Hybrid models (HM) combine multiple fidelity of models, to create more accurate composite models. For example, we have recently shown that a "Model Correction" hybrid architecture, that utilizes Neural Networks to relate high and low-fidelity data, leads to a composite model that learns from HF and low-fidelity data with improved accuracy [9]. In this work we first integrate HMs within surrogate-based techniques and quantify convergence, reliability, sampling, and CPU speed-ups due to hybridization. Moreover, we will show comprehensive comparison of the above strategy, versus increased a-priori sampling, state-of-the-art tuning of parameters and hyper-parameters of a single HM model, optimized by global solvers in full or reduced-space formulations. With the rise of tools like OMLT [10] that facilitate formulating ML models into python optimization environments such as Pyomo, this comparison is an interesting avenue for exploration. Finally, we compare hybrid structures built using reduced ordered modeling (ROM) methods for optimization [11]. Here, we look at various optimization approaches to computationally expensive models that allow for faster computation with minimal impact on the fidelity of the solution, by extending past work to employ Neural Network-based autoencoders and neural differential equation models for nonlinear dimensionality reduction.

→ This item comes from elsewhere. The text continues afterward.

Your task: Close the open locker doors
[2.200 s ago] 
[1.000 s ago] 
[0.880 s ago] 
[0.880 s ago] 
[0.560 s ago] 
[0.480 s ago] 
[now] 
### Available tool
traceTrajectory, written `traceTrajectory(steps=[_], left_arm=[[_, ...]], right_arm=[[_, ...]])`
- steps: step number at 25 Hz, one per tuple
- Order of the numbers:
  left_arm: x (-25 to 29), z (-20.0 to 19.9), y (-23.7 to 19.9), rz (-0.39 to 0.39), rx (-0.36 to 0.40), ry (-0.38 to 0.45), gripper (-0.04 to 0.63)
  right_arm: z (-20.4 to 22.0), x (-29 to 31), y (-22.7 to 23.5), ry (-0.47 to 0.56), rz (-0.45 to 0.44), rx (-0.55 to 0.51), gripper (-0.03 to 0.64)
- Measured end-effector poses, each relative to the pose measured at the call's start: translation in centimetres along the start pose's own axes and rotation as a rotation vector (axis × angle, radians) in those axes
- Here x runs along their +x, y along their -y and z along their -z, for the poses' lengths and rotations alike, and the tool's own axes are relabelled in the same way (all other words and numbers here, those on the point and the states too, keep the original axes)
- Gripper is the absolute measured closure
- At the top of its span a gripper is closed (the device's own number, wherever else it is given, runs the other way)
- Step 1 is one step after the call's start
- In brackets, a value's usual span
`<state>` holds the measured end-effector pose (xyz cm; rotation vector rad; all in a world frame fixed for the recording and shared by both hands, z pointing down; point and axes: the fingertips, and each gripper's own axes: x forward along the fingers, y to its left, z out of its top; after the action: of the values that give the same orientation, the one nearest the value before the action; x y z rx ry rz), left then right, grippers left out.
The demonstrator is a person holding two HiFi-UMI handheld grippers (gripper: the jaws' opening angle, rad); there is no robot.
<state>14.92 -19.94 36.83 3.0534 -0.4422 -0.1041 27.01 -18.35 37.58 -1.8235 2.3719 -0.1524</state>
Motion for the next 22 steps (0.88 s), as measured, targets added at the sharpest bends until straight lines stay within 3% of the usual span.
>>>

To compare the computational costs of these approaches, we not only show results on global optimization benchmarks, but also focus on a complex chemical engineering case studies modeled by dynamic simulations, i.e., pressure swing adsorption for process design and gas separation applications. Ultimately, we will present a comprehensive comparison between different types of mathematical integration of mechanistic equations and ML, and traditional sampling or black-box surrogate-based optimization.

References:

  1. Sokolov, M., et al., Hybrid modeling—a key enabler towards realizing digital twins in biopharma? Current Opinion in Chemical Engineering, 2021. 34: p. 100715-100715.
  2. Sansana, J., et al., Recent trends on hybrid modeling for Industry 4.0. Computers & Chemical Engineering, 2021. 151: p. 107365-107365.
  3. Jacobson, S. and L. Schruben, A review of techniques for simulation optimization. 1986.
  4. Garud, S.S., N. Mariappan, and I.A. Karimi, Surrogate-based black-box optimisation via domain exploration and smart placement. Computers & Chemical Engineering, 2019. 130: p. 106567-106567.
  5. Schweidtmann, A.M. and A. Mitsos, Deterministic global optimization with artificial neural networks embedded. Journal of Optimization Theory and Applications, 2019. 180(3): p. 925-948.
  6. Williams, B., et al., PRESTO: Predictive REcommendation of Surrogate models To approximate and Optimize. Chemical Engineering Science, 2022. 249: p. 117360-117360.
  7. Zhai, J. and F. Boukouvala, Data-driven spatial branch-and-bound algorithms for box-constrained simulation-based optimization. Journal of Global Optimization, 2022. 82(1): p. 21-50.
  8. Bradley, W., et al., Perspectives on the integration between first-principles and data-driven modeling. Computers & Chemical Engineering, 2022: p. 107898-107898.
  9. Ravutla, S. and F. Boukouvala, Hybrid Modeling and Multi-Fidelity Approaches for Data-Driven Branch-and-Bound Optimization. Computer Aided Chemical Engineering, 2023.
  10. Ceccon, F., et al., OMLT: Optimization & machine learning toolkit. The Journal of Machine Learning Research, 2022. 23(1): p. 15829-15836.
  11. Agarwal, A., L.T. Biegler, and S.E. Zitney, Simulation and optimization of pressure swing adsorption systems using reduced-order modeling. Industrial & Engineering Chemistry Research, 2009. 48(5): p. 2327-2343.